→ What to produce
Return every line from the records below in which the word "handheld" is found.

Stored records
/---
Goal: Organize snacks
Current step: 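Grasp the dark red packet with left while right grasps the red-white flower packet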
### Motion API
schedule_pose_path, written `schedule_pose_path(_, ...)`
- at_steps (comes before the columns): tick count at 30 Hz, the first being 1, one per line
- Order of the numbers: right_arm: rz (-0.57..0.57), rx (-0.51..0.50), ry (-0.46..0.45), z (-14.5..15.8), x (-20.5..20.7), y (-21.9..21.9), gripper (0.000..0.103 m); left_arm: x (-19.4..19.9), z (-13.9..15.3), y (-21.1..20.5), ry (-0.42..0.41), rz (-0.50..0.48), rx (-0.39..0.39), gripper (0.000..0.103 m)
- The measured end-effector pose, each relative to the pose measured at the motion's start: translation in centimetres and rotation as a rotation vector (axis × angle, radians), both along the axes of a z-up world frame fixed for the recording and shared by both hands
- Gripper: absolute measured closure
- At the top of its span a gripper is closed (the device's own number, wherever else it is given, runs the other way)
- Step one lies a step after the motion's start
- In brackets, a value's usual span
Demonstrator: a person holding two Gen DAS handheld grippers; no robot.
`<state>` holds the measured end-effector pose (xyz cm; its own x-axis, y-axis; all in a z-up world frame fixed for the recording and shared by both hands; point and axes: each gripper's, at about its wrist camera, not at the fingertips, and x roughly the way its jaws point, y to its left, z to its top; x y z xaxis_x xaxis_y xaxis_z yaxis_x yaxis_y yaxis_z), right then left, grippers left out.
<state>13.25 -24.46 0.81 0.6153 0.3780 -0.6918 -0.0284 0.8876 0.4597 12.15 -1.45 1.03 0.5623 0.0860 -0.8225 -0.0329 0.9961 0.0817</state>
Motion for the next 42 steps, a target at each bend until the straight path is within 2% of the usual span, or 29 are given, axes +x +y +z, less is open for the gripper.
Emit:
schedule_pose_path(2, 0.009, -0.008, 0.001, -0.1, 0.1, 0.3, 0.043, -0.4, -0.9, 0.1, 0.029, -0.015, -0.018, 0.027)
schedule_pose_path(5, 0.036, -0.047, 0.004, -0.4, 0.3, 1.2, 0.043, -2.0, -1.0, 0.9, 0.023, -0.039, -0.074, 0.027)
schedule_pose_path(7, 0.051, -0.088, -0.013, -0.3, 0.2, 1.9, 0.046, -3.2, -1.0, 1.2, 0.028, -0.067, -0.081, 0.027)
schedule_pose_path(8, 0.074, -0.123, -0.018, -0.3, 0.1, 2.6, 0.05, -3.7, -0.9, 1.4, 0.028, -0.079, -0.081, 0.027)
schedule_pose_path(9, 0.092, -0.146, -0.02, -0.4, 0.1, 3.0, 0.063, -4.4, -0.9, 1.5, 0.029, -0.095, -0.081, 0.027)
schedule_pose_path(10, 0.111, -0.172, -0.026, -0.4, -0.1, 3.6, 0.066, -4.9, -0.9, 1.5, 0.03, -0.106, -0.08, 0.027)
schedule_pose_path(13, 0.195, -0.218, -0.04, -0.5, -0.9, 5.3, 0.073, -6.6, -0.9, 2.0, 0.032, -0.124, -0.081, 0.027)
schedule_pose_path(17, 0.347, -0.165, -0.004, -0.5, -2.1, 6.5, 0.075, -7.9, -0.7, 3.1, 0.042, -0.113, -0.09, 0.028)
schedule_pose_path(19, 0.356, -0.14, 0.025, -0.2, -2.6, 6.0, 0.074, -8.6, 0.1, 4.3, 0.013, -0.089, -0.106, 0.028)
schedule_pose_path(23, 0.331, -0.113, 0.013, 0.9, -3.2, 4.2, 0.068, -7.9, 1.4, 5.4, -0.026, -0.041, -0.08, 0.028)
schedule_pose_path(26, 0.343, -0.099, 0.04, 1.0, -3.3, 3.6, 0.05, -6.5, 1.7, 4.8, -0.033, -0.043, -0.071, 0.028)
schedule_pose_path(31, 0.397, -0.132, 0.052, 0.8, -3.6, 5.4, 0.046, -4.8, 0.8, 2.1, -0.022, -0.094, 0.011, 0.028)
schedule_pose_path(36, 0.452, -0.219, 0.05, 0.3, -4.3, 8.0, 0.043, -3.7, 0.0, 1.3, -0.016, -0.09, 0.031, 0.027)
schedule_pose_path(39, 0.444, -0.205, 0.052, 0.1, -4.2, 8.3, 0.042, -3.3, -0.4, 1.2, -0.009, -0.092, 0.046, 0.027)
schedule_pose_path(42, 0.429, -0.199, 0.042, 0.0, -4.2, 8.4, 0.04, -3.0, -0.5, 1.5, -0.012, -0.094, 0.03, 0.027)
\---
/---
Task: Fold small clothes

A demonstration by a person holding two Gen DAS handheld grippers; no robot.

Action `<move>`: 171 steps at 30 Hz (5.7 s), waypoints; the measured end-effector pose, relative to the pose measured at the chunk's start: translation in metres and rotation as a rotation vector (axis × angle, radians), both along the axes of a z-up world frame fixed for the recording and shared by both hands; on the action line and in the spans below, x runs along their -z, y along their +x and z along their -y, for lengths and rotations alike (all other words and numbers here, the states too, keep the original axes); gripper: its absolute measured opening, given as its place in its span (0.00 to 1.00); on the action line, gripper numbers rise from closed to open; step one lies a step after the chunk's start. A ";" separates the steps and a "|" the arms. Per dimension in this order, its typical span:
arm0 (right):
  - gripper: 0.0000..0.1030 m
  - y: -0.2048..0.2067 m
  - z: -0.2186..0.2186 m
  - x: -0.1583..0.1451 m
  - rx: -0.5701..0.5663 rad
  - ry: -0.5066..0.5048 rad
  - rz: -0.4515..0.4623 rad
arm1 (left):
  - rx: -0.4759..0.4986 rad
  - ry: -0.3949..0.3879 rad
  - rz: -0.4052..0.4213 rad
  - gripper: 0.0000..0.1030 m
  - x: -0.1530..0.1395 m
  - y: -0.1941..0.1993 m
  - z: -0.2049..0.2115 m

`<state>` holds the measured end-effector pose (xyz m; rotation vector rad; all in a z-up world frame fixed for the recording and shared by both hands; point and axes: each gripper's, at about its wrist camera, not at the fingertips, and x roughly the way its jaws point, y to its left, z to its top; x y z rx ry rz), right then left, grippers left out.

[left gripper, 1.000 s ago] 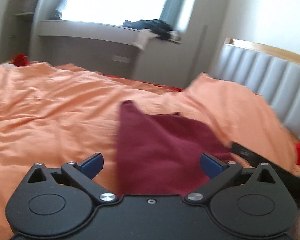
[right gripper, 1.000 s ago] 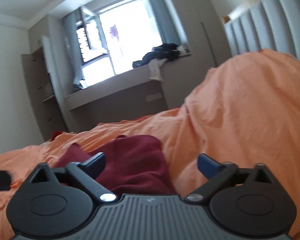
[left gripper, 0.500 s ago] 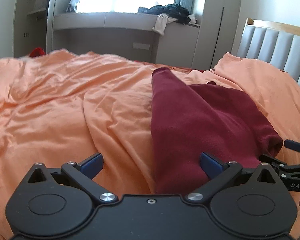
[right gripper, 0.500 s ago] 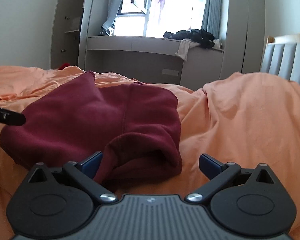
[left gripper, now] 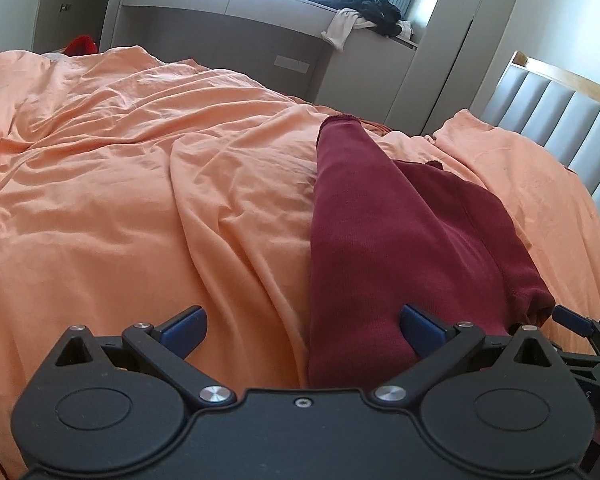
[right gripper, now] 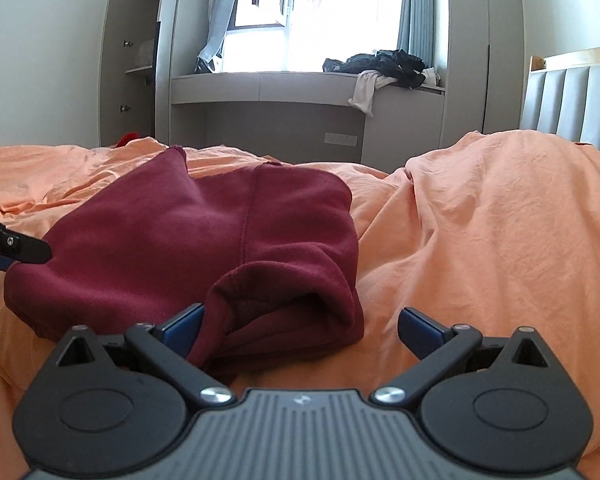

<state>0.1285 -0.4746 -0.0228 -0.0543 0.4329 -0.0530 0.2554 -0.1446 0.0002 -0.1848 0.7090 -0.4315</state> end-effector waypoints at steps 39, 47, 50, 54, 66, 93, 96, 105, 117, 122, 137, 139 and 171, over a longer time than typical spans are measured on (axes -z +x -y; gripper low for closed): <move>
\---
→ Written solution
Demonstrator: a person holding two Gen DAS handheld grippers; no robot.
A demonstration by a person holding two Gen DAS handheld grippers; no robot.

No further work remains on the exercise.